What the task requires:
Search the records for the string "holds" and copy every line in which it appears.

########

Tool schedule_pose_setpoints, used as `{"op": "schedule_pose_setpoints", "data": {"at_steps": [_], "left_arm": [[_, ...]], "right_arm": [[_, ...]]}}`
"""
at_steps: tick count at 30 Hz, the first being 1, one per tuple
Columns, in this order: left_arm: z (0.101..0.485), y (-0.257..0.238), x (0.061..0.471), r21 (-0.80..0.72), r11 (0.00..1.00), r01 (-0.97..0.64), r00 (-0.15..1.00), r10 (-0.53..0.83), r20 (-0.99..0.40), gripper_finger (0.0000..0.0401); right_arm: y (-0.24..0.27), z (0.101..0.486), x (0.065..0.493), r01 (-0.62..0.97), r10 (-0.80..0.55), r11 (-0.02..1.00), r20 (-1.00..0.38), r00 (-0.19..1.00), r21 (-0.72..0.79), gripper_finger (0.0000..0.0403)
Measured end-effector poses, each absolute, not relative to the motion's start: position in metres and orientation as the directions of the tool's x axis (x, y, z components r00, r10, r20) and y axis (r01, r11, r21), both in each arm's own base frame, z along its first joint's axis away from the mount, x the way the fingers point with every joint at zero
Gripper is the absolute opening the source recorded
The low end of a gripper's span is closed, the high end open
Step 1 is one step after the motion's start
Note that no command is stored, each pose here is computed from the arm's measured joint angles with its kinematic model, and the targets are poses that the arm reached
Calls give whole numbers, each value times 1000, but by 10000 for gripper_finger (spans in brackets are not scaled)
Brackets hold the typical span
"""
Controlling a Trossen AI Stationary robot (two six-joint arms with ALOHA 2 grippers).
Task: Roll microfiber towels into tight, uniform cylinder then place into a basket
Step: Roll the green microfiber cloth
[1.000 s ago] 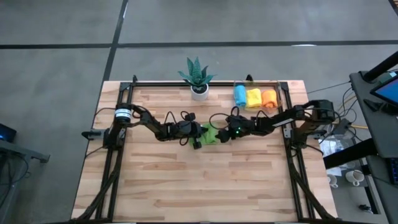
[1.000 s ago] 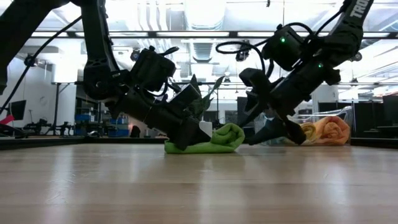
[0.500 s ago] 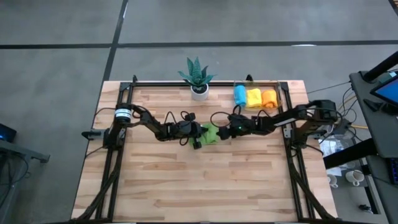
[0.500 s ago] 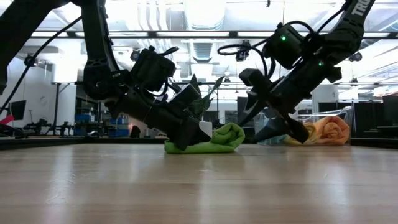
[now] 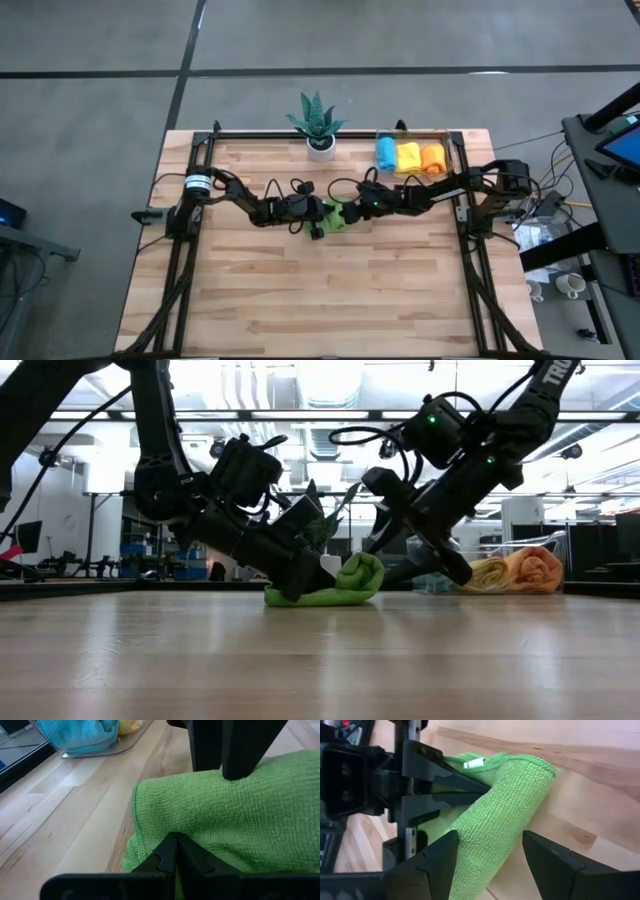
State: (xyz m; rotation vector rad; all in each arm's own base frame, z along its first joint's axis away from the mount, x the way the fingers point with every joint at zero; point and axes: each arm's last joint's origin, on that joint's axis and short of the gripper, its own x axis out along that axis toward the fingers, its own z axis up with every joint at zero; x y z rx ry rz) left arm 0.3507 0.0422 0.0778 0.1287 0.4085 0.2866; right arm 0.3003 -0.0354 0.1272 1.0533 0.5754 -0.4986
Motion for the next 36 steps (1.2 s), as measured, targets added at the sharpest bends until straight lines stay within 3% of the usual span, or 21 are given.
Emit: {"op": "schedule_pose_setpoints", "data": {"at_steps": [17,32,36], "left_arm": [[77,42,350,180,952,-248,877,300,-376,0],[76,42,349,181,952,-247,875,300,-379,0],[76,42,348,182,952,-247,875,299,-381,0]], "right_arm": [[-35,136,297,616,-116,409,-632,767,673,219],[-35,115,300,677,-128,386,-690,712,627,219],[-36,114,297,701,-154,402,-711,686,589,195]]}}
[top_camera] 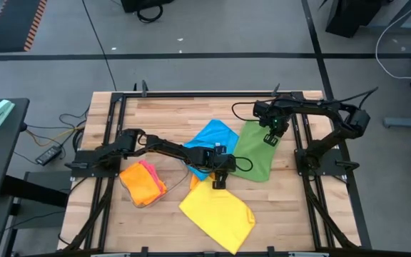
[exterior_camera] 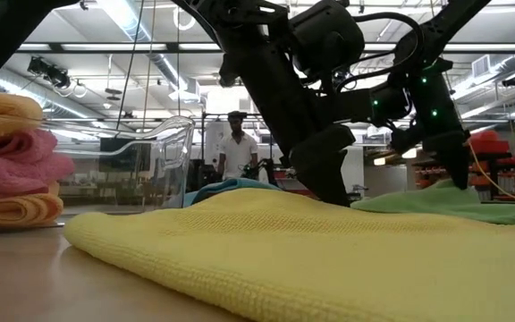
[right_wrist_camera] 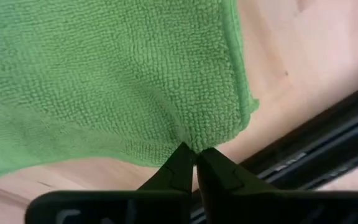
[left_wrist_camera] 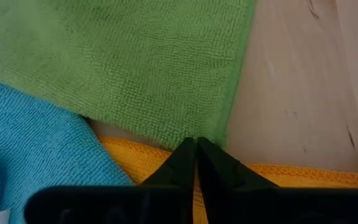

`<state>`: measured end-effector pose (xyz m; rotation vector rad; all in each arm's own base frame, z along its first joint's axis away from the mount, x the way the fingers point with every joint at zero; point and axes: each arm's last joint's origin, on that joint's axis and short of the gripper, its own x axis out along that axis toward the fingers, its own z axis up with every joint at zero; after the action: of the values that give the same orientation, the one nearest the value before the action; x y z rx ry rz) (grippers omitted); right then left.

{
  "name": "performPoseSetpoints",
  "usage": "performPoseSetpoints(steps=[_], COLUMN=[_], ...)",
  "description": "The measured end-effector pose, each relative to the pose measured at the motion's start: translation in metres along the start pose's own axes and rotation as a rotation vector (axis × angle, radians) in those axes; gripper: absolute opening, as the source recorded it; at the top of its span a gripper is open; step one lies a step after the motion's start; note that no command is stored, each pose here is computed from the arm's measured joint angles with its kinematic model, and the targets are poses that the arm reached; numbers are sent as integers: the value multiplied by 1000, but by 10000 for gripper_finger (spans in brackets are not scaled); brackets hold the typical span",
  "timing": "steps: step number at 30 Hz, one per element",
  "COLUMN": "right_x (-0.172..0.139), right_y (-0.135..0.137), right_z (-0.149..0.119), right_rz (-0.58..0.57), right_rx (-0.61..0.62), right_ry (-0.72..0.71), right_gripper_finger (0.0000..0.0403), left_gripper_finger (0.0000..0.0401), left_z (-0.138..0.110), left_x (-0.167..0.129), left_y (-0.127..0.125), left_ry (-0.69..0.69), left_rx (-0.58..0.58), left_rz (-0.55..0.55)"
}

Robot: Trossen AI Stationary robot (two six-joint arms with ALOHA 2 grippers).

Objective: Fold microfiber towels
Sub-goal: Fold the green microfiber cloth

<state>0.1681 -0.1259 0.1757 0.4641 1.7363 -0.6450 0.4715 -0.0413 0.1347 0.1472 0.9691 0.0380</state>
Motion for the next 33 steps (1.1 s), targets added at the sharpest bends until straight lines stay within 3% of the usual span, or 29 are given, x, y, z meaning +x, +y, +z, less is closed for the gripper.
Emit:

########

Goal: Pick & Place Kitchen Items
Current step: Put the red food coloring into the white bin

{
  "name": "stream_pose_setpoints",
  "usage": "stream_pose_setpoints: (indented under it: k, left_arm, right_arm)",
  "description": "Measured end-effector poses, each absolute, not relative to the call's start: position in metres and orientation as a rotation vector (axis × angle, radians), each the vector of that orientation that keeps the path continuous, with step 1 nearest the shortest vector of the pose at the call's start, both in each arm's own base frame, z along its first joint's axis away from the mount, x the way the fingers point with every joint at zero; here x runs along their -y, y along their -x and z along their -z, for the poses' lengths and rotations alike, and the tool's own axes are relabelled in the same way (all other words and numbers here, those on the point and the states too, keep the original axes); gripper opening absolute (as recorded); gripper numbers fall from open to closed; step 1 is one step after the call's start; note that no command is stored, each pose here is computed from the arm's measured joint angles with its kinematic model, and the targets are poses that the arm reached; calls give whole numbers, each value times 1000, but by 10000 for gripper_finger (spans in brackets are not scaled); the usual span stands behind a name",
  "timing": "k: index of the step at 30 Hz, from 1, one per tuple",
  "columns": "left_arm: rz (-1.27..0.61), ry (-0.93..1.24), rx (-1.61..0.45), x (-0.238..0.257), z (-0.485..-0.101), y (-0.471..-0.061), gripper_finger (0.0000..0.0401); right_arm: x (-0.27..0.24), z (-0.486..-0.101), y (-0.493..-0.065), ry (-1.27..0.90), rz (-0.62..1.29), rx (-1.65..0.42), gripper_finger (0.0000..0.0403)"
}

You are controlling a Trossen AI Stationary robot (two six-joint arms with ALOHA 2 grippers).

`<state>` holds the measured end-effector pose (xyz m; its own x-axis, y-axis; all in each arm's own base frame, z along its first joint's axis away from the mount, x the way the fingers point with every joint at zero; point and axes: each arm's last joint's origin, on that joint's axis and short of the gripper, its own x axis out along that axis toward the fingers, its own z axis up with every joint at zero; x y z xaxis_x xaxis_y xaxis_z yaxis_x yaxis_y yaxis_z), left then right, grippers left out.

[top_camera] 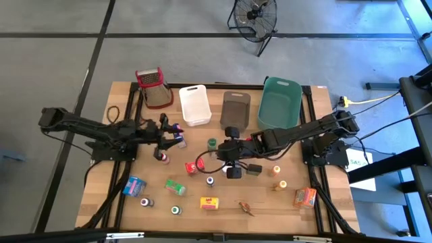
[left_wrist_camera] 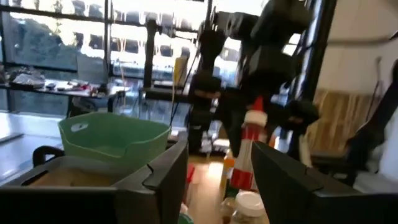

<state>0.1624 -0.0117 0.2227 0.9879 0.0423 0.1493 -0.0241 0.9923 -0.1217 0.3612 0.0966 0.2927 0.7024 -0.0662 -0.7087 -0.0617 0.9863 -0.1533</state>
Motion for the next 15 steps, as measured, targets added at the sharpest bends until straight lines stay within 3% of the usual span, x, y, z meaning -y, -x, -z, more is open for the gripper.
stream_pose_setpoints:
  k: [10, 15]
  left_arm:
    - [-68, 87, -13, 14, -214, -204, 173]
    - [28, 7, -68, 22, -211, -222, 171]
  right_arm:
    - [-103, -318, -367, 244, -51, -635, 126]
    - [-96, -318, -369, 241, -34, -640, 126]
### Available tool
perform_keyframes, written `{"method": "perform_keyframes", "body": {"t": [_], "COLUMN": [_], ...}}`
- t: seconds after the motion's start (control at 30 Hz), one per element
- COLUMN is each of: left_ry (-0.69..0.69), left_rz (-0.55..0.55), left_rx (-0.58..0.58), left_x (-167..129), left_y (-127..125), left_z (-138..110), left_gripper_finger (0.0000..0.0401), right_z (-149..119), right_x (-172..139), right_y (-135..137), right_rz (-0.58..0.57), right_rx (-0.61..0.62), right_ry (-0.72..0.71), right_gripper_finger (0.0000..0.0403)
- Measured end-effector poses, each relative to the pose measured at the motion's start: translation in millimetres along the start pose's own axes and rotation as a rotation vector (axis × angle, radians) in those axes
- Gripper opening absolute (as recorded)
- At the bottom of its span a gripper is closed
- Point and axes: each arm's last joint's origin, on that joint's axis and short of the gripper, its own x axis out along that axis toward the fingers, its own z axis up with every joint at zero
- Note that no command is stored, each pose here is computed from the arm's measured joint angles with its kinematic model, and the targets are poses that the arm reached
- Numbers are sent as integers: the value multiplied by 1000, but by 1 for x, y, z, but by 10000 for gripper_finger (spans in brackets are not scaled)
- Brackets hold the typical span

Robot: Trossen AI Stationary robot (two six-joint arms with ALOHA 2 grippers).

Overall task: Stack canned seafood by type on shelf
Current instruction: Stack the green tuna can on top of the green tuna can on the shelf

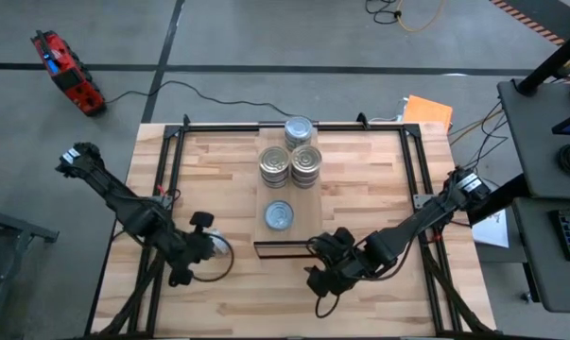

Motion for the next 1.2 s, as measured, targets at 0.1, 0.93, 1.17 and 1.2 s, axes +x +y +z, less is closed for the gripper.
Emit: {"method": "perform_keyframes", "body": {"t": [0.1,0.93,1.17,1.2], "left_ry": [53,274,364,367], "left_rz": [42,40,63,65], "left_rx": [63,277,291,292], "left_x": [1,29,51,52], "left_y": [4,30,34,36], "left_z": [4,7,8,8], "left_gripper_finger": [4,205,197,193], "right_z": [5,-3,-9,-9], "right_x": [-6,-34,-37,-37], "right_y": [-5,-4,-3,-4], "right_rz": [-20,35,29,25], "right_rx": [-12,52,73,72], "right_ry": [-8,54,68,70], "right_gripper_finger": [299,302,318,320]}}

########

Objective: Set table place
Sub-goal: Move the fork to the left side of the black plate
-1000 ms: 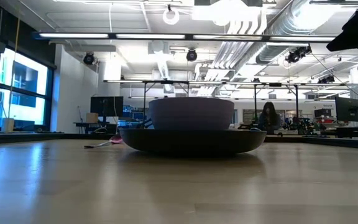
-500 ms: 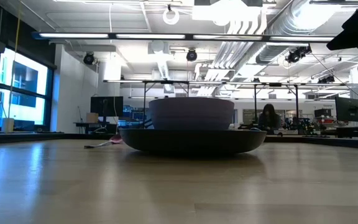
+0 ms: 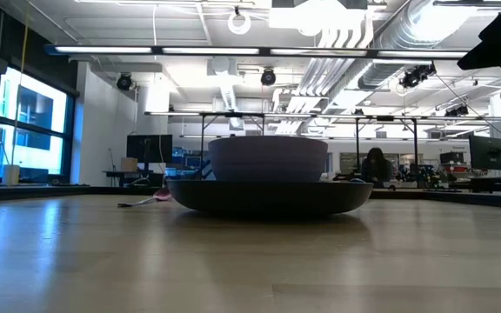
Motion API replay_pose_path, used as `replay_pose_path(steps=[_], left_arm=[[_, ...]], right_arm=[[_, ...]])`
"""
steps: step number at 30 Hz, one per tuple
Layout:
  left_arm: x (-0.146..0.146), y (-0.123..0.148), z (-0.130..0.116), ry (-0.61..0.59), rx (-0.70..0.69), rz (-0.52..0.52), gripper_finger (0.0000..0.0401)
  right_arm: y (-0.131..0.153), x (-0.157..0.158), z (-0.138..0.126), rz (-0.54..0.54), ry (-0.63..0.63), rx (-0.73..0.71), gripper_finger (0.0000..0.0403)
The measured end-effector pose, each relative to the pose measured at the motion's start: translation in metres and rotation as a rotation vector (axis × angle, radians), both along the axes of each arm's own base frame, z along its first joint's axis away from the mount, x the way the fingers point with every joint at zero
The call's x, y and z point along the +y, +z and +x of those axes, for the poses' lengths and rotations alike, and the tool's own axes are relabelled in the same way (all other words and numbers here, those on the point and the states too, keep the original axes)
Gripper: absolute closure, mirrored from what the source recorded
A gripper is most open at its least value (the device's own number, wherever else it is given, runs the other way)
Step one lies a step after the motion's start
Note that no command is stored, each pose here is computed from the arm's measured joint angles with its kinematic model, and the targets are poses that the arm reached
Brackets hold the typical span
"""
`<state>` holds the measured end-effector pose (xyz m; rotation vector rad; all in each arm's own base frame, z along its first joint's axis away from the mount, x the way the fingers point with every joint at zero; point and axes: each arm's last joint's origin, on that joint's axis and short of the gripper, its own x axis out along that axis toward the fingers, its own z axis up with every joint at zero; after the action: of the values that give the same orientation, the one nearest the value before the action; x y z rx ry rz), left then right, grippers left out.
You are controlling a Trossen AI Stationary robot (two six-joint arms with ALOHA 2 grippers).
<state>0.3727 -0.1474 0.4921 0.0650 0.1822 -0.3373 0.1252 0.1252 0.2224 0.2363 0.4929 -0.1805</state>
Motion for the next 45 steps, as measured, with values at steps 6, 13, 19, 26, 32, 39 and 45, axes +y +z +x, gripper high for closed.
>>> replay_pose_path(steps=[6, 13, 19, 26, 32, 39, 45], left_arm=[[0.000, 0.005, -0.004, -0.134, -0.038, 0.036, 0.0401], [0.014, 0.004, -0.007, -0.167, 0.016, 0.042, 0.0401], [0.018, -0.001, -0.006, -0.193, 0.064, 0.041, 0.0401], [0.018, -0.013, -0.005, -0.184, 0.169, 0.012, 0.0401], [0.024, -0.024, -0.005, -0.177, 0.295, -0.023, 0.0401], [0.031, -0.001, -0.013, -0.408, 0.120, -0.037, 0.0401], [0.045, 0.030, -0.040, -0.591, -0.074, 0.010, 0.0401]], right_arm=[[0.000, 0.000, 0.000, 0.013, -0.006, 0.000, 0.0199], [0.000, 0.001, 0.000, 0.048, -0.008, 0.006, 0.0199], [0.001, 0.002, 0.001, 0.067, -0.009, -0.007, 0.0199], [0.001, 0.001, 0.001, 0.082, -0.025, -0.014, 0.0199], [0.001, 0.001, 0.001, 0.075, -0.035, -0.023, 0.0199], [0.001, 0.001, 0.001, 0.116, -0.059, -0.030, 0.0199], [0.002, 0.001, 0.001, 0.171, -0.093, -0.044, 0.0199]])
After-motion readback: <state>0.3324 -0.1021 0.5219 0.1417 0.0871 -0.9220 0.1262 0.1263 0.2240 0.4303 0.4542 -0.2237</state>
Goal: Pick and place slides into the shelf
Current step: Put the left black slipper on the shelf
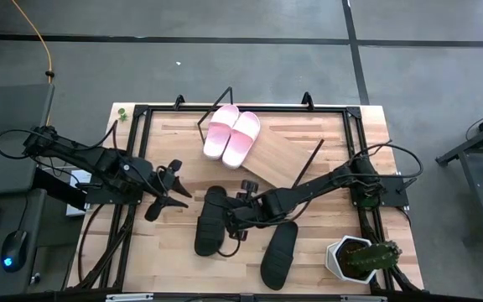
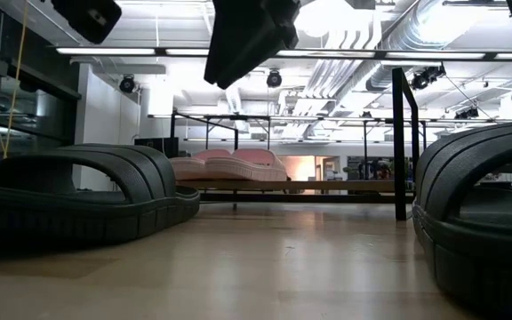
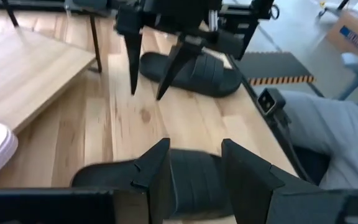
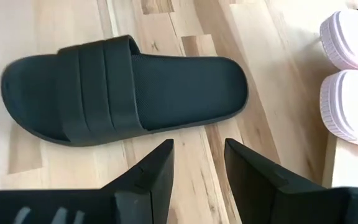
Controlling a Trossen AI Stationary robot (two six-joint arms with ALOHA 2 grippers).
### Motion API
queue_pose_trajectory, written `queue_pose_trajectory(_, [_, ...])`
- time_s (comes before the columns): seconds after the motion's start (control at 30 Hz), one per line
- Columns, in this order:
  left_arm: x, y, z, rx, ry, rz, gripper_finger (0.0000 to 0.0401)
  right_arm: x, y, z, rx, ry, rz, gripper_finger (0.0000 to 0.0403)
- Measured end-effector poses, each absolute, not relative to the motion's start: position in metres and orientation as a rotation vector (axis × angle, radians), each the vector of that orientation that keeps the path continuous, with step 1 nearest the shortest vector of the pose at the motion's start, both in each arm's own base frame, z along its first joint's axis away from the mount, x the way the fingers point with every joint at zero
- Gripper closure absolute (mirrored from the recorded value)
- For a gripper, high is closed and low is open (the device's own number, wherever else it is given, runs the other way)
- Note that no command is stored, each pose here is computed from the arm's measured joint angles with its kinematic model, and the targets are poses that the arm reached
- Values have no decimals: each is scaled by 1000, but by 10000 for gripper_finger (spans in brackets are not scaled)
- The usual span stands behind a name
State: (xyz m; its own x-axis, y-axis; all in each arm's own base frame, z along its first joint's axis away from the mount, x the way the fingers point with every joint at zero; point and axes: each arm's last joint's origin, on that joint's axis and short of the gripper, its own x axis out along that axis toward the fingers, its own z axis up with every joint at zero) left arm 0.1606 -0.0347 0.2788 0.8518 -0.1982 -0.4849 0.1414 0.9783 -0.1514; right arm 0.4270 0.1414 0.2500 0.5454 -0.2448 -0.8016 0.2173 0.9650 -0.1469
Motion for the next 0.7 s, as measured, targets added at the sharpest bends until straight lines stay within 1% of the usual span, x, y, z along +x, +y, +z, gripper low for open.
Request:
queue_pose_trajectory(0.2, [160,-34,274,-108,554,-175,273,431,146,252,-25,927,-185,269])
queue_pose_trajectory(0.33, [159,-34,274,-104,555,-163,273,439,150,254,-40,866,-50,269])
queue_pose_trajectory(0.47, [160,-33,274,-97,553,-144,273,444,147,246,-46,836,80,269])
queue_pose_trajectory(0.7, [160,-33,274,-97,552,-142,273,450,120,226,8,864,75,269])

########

Response to this task:
`<state>` holds the measured end-effector pose (xyz m; its own x-axis, y-axis; all in each arm's own base frame, z along its first joint's axis away from the mount, x the way the fingers point with every joint at zero; point and axes: each arm's last joint's origin, on that joint's axis and short of the gripper, its own x axis out along that axis toward the fingers, its own z axis up with every joint at zero; x y z xaxis_x xaxis_y xaxis_z yaxis_x yaxis_y yaxis_z), left then right, grippers left out.
`<state>` holds the measured end-effector pose (xyz m; rotation vector rad; all in each arm's own base frame, z along its first joint's axis away from the mount, x the way the fingers point with every joint at zero; point and axes: each arm's last joint's origin, on that joint's axis and short of the gripper, its own x axis out along that axis toward the fingers, its own z axis up with every joint at zero; after the action: of the values that give the same orientation, the one nearest the value before the action; x y z rx ry rz), left then right, grippers left out.

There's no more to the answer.